金融業の顧客満足を高めるか、AIチャットボット開発

大和総研がベトナム企業と共同で

 大和総研は、ベトナムのFPTコーポレーション(FPTコーポ)と共同で、人工知能(AI)を使った日本語による自動応答ソフト(チャットボット)の開発にめどをつけた。2019年1月から実証実験(POC)を開始し、19年度中にも実用化する。金融業界全般を対象とし、顧客向けオンラインサービスの問い合わせ機能や、社内業務の効率化として導入するケースを想定。金融業の顧客満足度の向上や業務効率化を後押しする。

 試作品は19年1月から大和総研内でテスト運用する。一例として社内向けコールセンター業務でオペレーターの代替機能としての使用や、新人オペレーターの研修ツールとしての使用などを見込んでいる。

 大和総研によると、FPTコーポは、ベトナム最大手の情報通信技術(ICT)企業で、日本を含めて、世界各国の大手企業向けにITオフショアリング業務を展開している。

 AIなど、先端ITにも注力しており、チャットボットにも取り組んでいるが、これまでは英語とベトナム語のみだった。

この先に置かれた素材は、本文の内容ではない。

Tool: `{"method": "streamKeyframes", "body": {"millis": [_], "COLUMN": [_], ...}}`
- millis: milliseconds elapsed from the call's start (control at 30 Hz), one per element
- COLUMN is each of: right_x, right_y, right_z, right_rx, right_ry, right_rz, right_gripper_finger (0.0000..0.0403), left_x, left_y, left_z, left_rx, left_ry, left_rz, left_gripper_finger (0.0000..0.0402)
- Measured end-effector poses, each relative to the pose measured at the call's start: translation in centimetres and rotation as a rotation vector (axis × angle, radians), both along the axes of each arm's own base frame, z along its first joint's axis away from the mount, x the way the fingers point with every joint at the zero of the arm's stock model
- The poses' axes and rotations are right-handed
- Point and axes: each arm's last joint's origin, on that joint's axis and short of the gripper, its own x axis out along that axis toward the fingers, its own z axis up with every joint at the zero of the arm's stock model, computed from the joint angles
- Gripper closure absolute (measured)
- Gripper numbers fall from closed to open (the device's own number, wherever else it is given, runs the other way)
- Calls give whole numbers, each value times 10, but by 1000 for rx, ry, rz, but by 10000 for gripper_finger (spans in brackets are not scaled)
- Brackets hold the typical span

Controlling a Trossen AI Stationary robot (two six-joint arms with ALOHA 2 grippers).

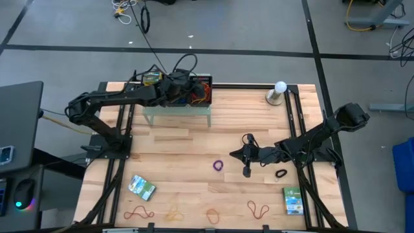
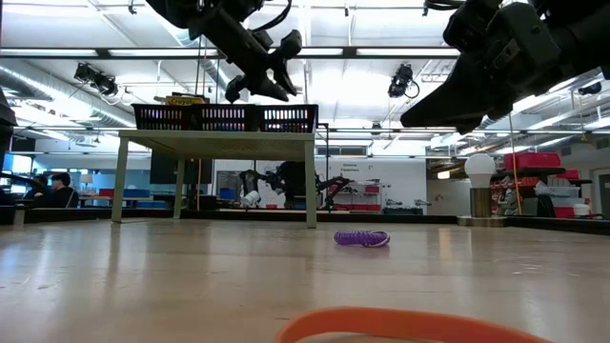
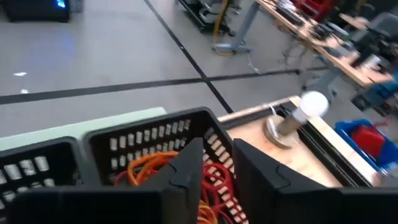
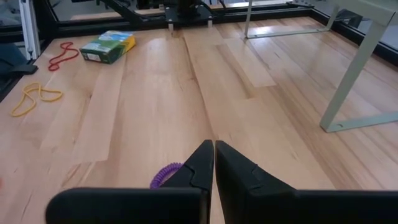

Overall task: Pick & Place Office Desk Supplies
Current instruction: Put the red rubber band into the right black bin on the shelf, then put the crayon box into the left black bin on the shelf

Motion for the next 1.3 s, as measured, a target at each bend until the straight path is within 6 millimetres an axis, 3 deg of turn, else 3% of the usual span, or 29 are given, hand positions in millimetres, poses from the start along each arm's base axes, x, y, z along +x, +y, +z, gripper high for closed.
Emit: {"method": "streamKeyframes", "body": {"millis": [267, 433, 567, 700, 833, 1100, 1300], "right_x": [0, 0, 0, 0, 0, 0, -4], "right_y": [0, 0, 0, 0, 0, 0, -1], "right_z": [1, 1, 1, 1, 1, 0, -8], "right_rx": [2, 3, 4, 4, 4, 10, -7], "right_ry": [-10, -10, -11, -12, -12, -6, 87], "right_rz": [1, 1, 0, 0, 0, -24, -12], "right_gripper_finger": [378, 378, 378, 378, 378, 378, 378], "left_x": [-11, -11, -6, -7, -19, -57, -62], "left_y": [-16, -62, -108, -148, -173, -181, -178], "left_z": [21, 20, 0, -27, -57, -127, -145], "left_rx": [123, 281, 346, 375, 392, 378, 433], "left_ry": [77, 299, 313, 186, 67, -99, -191], "left_rz": [-264, -480, -715, -871, -897, -728, -681], "left_gripper_finger": [281, 332, 390, 394, 394, 392, 392]}}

 昨年12月、FPTコーポは、大和総研と先端ITに関する技術協力で覚書(MOU)を結んだ。この枠組みで大和総研がFPTに対して日本語版のチャットボット開発を支援しており、ハノイにあるFPTコーポの開発拠点に技術者を派遣してエンジンの開発を推進していた。

 大和総研とFPTコーポは、効率的なRPA(ソフトウエアロボットによる業務自動化)の導入スキームやRPAの高度化に関する検証などにも取り組んでいる。